Should Those With Hepatitis C Get a Swine Flu Shot?
Officially known as H1N1, just about everyone is aware of swine flu since its first outbreak in March of 2009. In response to the worldwide panic that H1N1 could evolve into a deadly plague, pharmaceutical companies have been racing to develop a vaccination before flu season is in full swing. As of September 2009, the U.S. Food and Drug Administration approved four vaccines against H1N1. While vaccine distribution is expected to begin by mid-October, many (including those with Hepatitis C) are unsure if they should sign up to get vaccinated.

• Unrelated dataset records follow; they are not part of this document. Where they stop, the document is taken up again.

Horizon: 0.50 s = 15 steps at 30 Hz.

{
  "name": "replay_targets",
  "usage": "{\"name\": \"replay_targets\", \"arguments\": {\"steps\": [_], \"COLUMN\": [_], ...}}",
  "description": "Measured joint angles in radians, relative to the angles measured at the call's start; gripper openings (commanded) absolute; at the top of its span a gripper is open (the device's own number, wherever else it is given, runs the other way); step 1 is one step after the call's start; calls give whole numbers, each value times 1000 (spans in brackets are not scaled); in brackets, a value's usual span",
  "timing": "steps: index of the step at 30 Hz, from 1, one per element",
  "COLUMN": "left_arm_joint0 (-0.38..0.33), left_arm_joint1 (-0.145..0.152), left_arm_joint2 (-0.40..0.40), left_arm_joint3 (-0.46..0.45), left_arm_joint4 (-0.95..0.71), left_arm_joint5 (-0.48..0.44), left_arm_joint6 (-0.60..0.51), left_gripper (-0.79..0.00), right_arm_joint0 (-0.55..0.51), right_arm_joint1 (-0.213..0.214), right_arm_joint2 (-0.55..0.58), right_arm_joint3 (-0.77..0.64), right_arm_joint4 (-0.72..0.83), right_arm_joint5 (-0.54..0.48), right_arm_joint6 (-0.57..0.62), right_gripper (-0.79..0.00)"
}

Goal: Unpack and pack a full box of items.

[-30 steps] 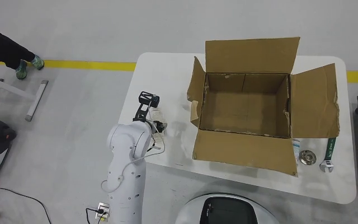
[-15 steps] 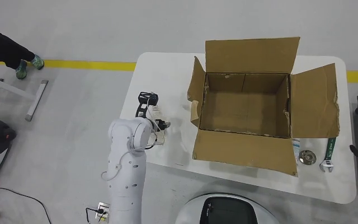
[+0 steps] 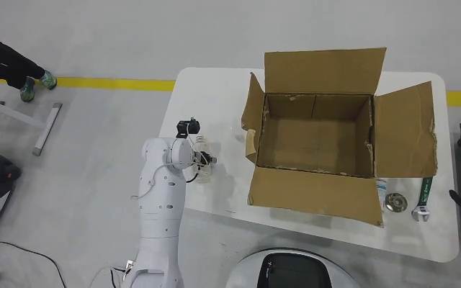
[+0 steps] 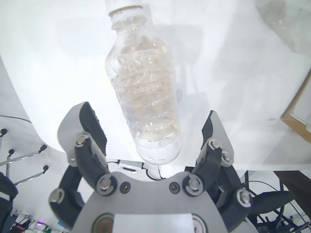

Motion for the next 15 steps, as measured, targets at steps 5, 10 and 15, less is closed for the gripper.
{"name": "replay_targets", "arguments": {"steps": [5,10,15], "left_arm_joint0": [-4,-14,-19], "left_arm_joint1": [3,7,11], "left_arm_joint2": [20,17,24], "left_arm_joint3": [31,74,82], "left_arm_joint4": [-2,-34,-47], "left_arm_joint5": [-14,-5,-17], "left_arm_joint6": [7,23,36], "left_gripper": [0,0,-505], "right_arm_joint0": [4,11,15], "right_arm_joint1": [-3,-5,-7], "right_arm_joint2": [-2,-4,-4], "right_arm_joint3": [0,2,1], "right_arm_joint4": [-4,-11,-15], "right_arm_joint5": [-1,-6,-7], "right_arm_joint6": [5,10,14], "right_gripper": [-770,-770,-760]}}
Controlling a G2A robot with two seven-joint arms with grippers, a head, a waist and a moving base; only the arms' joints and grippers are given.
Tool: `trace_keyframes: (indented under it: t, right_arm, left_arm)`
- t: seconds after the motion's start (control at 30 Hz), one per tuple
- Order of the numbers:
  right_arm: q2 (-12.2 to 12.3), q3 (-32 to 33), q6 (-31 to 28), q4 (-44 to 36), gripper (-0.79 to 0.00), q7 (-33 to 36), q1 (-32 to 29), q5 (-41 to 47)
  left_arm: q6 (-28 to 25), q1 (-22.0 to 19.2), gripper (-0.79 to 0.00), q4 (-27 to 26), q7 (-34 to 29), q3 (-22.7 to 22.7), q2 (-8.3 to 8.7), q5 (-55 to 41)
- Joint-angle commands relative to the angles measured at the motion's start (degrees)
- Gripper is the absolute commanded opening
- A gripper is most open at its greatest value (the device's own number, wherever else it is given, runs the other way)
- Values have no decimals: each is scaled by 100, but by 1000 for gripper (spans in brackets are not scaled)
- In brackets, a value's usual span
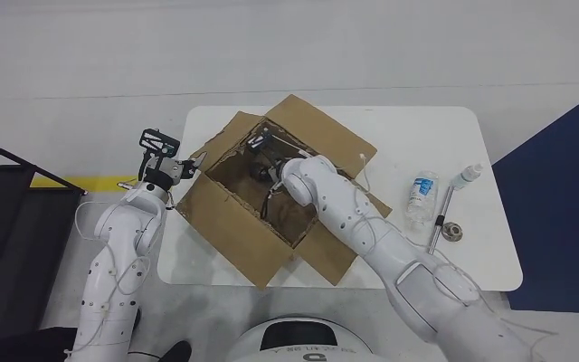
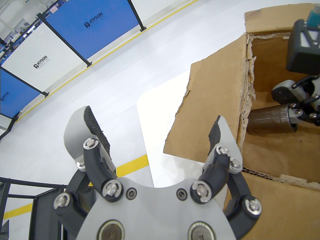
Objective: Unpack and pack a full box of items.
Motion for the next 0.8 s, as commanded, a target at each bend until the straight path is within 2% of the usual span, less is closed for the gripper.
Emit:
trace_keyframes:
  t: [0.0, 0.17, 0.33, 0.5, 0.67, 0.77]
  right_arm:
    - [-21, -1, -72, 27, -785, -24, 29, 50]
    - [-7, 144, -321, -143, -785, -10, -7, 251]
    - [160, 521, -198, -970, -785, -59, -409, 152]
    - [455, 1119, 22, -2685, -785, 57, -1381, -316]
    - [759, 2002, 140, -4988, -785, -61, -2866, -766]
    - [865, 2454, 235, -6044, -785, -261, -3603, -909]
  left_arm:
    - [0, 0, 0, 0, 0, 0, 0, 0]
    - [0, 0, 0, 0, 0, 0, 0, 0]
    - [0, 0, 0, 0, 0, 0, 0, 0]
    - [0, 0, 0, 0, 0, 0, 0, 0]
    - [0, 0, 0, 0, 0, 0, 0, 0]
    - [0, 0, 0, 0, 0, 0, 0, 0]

As an influenza virus, the H1N1 strain appears to cause a comparatively mild illness. Despite having a relatively mild course, H1N1 has claimed a moderate number of lives. While the elderly are typically at a higher risk from the typical seasonal flu, swine flu has caused more flu-related complications and deaths in young people than expected.
The likelihood of there being enough vaccine doses available for everyone who desires it is slim. The Centers for Disease Control has urged hospitals and other H1N1 vaccine providers to prioritize who gets the vaccine. At Texas Health Harris Methodist Hospital Fort Worth, providers are preparing a protocol to decide who is approved for H1N1 vaccination:
- At the top of the list are those who have daily contact with patients: doctors, nurses and other healthcare workers.
- Next are people considered high risk. According to Jacie Russell, infection preventionist at the hospital, “That includes patients who have cancer or people with chronic organ disease, such as liver disease or heart disease, or people who take care of children.”
- Pregnant women complete the hospital’s priority list.
According to this Texas hospital, those with chronic Hepatitis C certainly qualify for receiving a potentially limited swine flu vaccine. The question then becomes, is getting this vaccine in someone with Hepatitis C’s best interest?
Obviously, the one advantage of getting vaccinated against swine flu is that your chance of getting sick with this disease is reduced. With the swine flu vaccination under your belt, you can safely go in public without worrying about whether the sneezing person next to you is infected.
One of the reasons many are less than enthused about the H1N1 inoculation is that its fast-tracked status could lead to reduced effectiveness or side effects. Considering how quickly drug developers had to scramble to devise these vaccines, this is a valid concern. If clinical studies were rushed, there is a chance that the vaccine will have side effects. Such a problem arose from a vaccine developed to counter a supposed swine flu outbreak at Fort Dix, New Jersey in 1976, where four people got sick and one person died. This caused millions of people in the United States to take the swine flu vaccine available then. Unfortunately, many who received this vaccination became ill with Guillain-Barre syndrome, an autoimmune disease where parts of the nervous system are attacked.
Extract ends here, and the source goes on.